» **ABOUT THIS TASK**
Omit all pictures, then repeat the listing exactly.

» **SUPPLIED DATA**
———

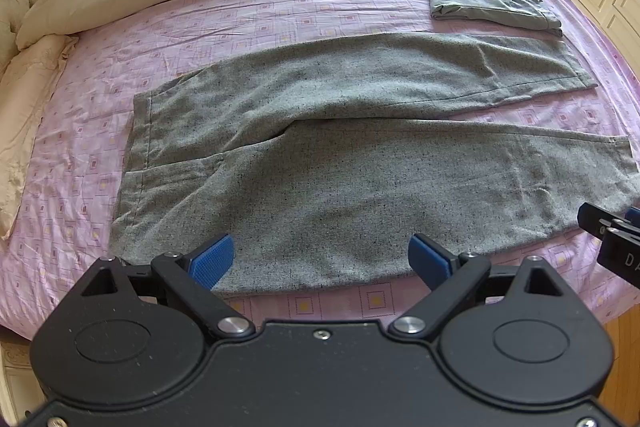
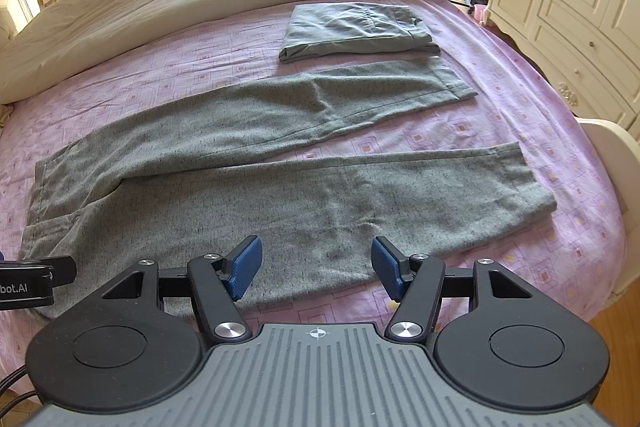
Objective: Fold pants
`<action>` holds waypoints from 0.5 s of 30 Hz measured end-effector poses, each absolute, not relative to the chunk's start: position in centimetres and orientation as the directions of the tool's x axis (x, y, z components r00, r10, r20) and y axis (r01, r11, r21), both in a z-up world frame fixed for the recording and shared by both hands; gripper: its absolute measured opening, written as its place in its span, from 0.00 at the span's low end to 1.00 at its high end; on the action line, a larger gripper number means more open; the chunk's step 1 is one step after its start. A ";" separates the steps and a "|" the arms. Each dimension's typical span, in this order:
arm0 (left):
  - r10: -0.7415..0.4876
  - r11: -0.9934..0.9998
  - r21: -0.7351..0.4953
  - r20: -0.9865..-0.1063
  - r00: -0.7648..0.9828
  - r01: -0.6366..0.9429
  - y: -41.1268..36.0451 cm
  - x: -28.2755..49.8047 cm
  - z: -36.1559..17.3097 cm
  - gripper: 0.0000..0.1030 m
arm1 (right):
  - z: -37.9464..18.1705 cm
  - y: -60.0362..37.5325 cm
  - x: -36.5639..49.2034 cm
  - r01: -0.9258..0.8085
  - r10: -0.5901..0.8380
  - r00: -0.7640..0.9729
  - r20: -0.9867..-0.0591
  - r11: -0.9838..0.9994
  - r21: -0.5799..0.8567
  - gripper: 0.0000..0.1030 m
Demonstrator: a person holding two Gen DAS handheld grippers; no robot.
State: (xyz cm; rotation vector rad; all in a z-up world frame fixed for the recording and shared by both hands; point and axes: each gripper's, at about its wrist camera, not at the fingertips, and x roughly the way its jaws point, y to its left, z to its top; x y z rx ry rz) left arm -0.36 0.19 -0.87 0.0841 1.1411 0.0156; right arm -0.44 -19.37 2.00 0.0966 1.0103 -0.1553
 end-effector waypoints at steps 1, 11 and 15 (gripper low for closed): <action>0.056 0.997 0.076 -0.908 0.416 0.031 0.2 -0.3 -0.8 0.92 | 2.0 -19.4 -0.4 0.174 -0.085 0.522 -0.849 0.985 0.009 0.57; 0.058 0.997 0.077 -0.909 0.412 0.031 0.2 -0.2 -0.9 0.92 | 2.0 -19.1 -0.3 0.167 -0.079 0.521 -0.850 0.986 0.010 0.57; 0.058 0.997 0.075 -0.910 0.410 0.027 0.4 -0.2 -0.9 0.92 | 1.9 -18.9 -0.1 0.159 -0.077 0.520 -0.851 0.987 0.008 0.57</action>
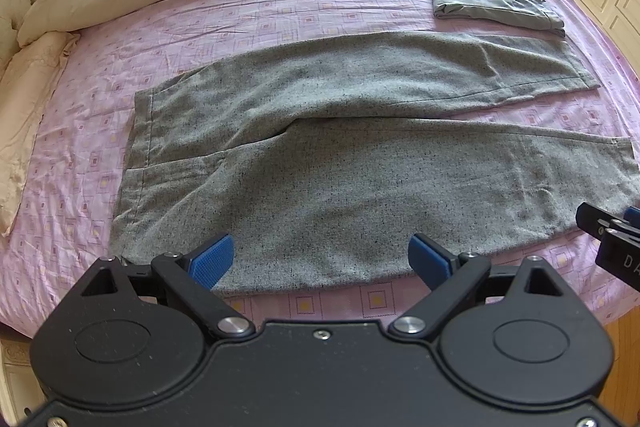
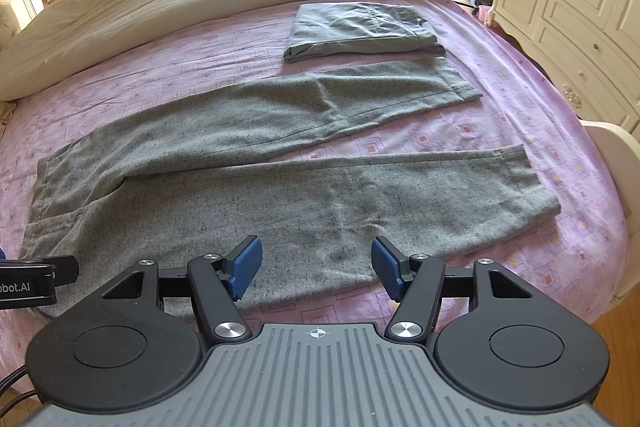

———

» **SOLVED PROBLEM**
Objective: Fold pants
`<action>` holds waypoints from 0.5 s of 30 Hz measured end-effector poses, each absolute, not relative to the chunk's start: position in centimetres and orientation as the directions of the tool's x axis (x, y, z components r00, r10, r20) and y axis (r01, r11, r21), both in a z-up world frame fixed for the recording and shared by both hands; gripper: its absolute measured opening, written as its place in its span, from 0.00 at the span's low end to 1.00 at its high end; on the action line, a larger gripper number means more open; the chunk's step 1 is one step after its start. A ";" separates the steps and a "|" the arms. Each dimension's typical span, in this order:
arm0 (left):
  - r10: -0.7415..0.4876
  - r11: -0.9934..0.9998
  - r21: -0.7351..0.4953
  - r20: -0.9865..-0.1063
  - r00: -0.7648..0.9828
  - r01: -0.6366..0.9429
  - y: -41.1268..36.0451 cm
  - x: -28.2755..49.8047 cm
  - z: -36.1559..17.3097 cm
  - gripper: 0.0000..0.1030 m
arm1 (right):
  - z: -37.9464..18.1705 cm
  - y: -60.0362..37.5325 cm
  - x: -36.5639..49.2034 cm
  - r01: -0.9258..0.8085
  - r10: -0.5901..0.8380
  - r00: -0.7640..0.9729
  - r20: -0.9867..-0.0591
  - r11: -0.9838..0.9994
  - r21: -0.5799..0.8567
  - gripper: 0.0000..0.1030 m
Demonstrator: a person holding two Gen DAS handheld grippers; no robot.
State: (xyz cm; rotation vector rad; all in a z-up world frame fixed for the recording and shared by both hands; point and axes: each gripper's, at about its wrist camera, not at the fingertips, and x roughly the way its jaws point, y to its left, z to its top; x y z rx ry rz) left arm -0.36 0.19 -0.87 0.0841 1.1411 0.0156; right arm -0.44 -19.37 2.00 0.0966 1.0103 -0.1553
 end-effector waypoints at steps 1, 11 and 15 (gripper low for closed): <action>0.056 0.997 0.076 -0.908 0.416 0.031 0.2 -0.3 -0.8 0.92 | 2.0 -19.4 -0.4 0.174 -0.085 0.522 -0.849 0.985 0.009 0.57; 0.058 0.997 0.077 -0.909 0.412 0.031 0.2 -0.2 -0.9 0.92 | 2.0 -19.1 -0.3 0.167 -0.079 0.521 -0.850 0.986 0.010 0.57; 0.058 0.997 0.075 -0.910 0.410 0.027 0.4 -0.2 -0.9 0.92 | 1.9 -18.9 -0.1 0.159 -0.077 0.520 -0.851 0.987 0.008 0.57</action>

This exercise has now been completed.